In any of the above-mentioned embodiments, if a resin roller is provided at the load point of the spring, it is possible to prevent hitting and abrasion.

[0021]

According to the invention, D (down), U
The spring force acts on the moving member in any of the (up), R (reverse), and N (neutral) positions, so that when the hand is released, the lever returns to the H (hold) position by the force of the spring. . Therefore, the driver only has to operate assuming that the shift operation lever is always at the H (hold) position.

Moreover, since the operating force is almost proportional to the stroke, the operating feeling is good.

From a structural point of view, since all operating forces are realized by one spring, the structure is simple and compact.

Further, the two-step operation force can be realized only by making a very simple modification.

[Brief description of the drawings]

FIG. 1 is a partial cross-sectional front view of a first embodiment.

FIG. 2 is a sectional view taken along line AA in FIG.

FIG. 3 is a partial cross-sectional side view of the first embodiment.

FIG. 4 is an explanatory diagram showing the movement of a spring in the first embodiment.

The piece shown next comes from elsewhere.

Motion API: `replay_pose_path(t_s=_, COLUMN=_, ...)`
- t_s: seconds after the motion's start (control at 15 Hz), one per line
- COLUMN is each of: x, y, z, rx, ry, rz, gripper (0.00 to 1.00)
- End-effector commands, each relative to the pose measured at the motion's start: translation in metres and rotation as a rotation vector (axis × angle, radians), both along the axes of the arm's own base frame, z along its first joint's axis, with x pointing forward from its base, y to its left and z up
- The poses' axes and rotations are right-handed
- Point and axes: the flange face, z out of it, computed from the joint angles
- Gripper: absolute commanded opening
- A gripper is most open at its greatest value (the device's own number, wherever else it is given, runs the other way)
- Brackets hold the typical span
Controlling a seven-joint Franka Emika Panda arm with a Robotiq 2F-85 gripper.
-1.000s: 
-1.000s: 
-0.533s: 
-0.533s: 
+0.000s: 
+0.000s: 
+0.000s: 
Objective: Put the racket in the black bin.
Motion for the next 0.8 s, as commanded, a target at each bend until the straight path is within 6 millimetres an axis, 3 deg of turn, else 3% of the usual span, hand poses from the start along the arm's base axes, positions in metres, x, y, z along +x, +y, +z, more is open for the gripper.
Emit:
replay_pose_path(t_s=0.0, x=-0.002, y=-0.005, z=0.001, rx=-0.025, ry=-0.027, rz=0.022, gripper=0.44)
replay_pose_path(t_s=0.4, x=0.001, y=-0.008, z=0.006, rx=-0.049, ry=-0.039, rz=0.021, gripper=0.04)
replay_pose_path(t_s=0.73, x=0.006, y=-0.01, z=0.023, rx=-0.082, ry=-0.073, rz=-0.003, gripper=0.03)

FIG. 5 is a graph showing a relationship between a stroke and an operation force according to the first embodiment.

FIG. 6 is a chart showing a shift pattern of the first embodiment.

FIG. 7 is a partial cross-sectional front view of the second embodiment.

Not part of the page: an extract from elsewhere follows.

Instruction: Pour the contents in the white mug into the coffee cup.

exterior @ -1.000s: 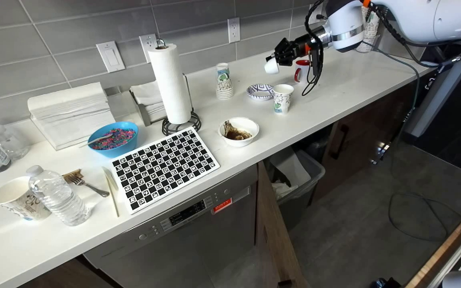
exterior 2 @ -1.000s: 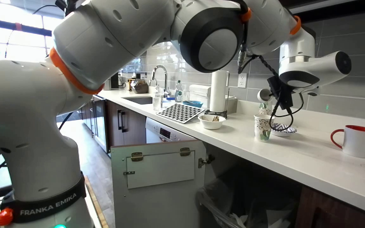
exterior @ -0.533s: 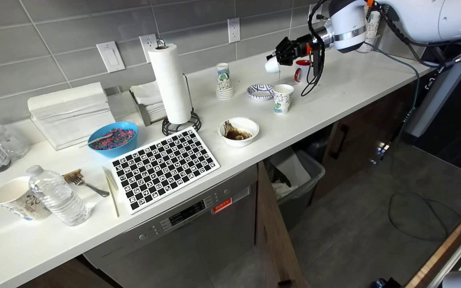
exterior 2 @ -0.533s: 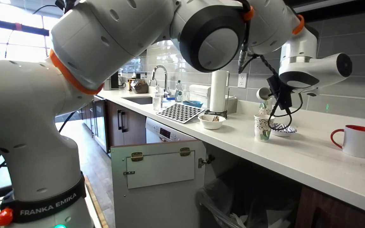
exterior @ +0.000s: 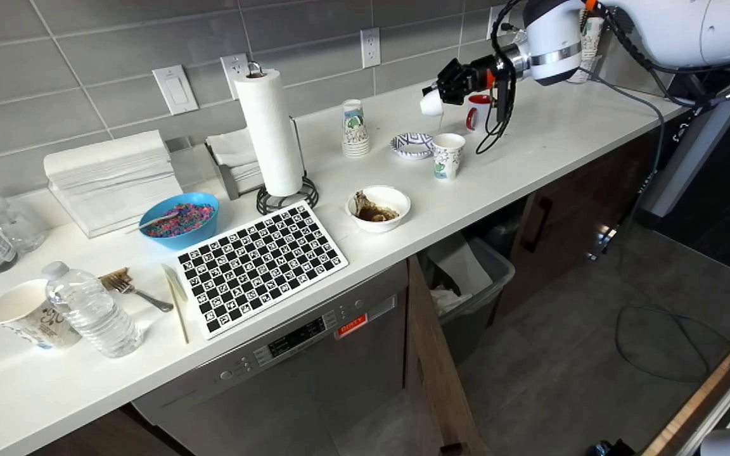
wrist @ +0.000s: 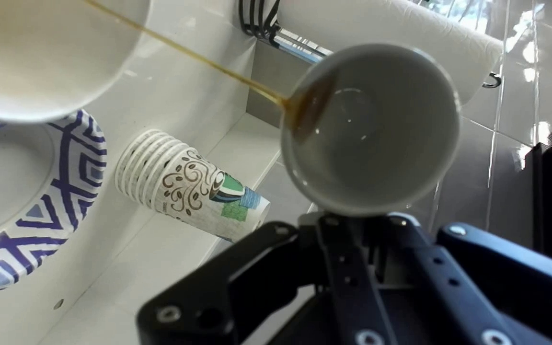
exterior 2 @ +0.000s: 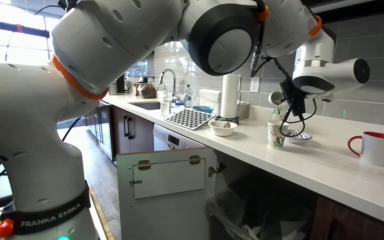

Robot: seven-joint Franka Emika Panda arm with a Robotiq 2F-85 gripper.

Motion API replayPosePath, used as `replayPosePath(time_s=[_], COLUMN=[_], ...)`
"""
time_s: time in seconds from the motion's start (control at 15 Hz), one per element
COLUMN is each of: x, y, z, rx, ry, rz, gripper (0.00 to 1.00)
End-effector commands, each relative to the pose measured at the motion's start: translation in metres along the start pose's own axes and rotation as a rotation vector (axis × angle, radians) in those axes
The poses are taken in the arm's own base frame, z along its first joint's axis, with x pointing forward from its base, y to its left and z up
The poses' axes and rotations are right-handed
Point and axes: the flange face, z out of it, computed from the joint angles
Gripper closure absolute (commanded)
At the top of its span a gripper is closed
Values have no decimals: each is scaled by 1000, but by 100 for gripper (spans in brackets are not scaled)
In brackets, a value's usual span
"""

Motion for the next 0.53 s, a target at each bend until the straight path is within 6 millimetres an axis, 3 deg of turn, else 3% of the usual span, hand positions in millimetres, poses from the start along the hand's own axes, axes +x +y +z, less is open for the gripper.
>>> replayPosePath(time_s=[0.0,0.47], x=[-7,-7], y=[-3,-3], z=[-4,-9], rx=[31,27], ry=[-8,-7], rz=[-1,0], gripper=[97,97])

FIG. 8 is a sectional view taken along line BB in FIG. 7;

FIG. 9 is a partial cross-sectional side view of the second embodiment.

FIG. 10 is an explanatory diagram showing the movement of a spring in a third embodiment.

FIG. 11 is a graph showing a relationship between a stroke and an operation force according to the third embodiment.

FIG. 12 is an explanatory diagram of a conventional technique.

FIG. 13 is an explanatory diagram of a conventional technique.

[Explanation of symbols]

 DESCRIPTION OF SYMBOLS 1 ... Operation lever 2 ... Stopper 3 ... Stopper pin 5 ... Bracket 7 ... Spring 8 ... Eyeball 9 ... Bending part

Claims (2)

(57) [Scope of request for utility model registration] 1. A return device for a shift operation lever having five shift positions of up (U), down (D), reverse (R), neutral (N), and hold (H),
A bracket is provided at a position distant from the shift operation lever, and an eyeball of a spring extending in the horizontal direction is fixed to the bracket, and both ends of the spring are engaged with the shift operation lever at positions away from the rotation center point of the shift operation lever. The first spring has a first curved portion formed between the eyeball and both ends engaged with the speed change operation lever, one of which is closer to the other, and the spring is provided on the end side of the first curved portion. A second curved portion is formed that is convex toward the front, the second curved portion has the same curvature as the diameter of the gearshift operating lever, and the gearshift operating lever is located in the second curved portion in the hold position. Gear shift operation lever return device. 2. A shift operation lever return device having five shift positions of up (U), down (D), reverse (R), neutral (N), and hold (H),
A projection of a frame body of the speed change operation lever is provided, an extension is provided on a stopper pin of a stopper for guiding the speed change operation lever, and an eye of a spring extending in the same direction as the speed change operation lever is fixed to the protrusion. Both ends of a spring are engaged with the extended portion of the spring, and the spring has a first curved portion formed between the eyeball and both ends of the stopper pin engaged with the extended portion, one of which is closer to the other, An outwardly projecting second curved portion is formed on the end side of the first curved portion, and the second curved portion has the same curvature as the diameter of the extended portion of the stopper pin, and shifts at the hold position. A return device for a speed change operation lever, wherein the operation lever is housed in the second curved portion.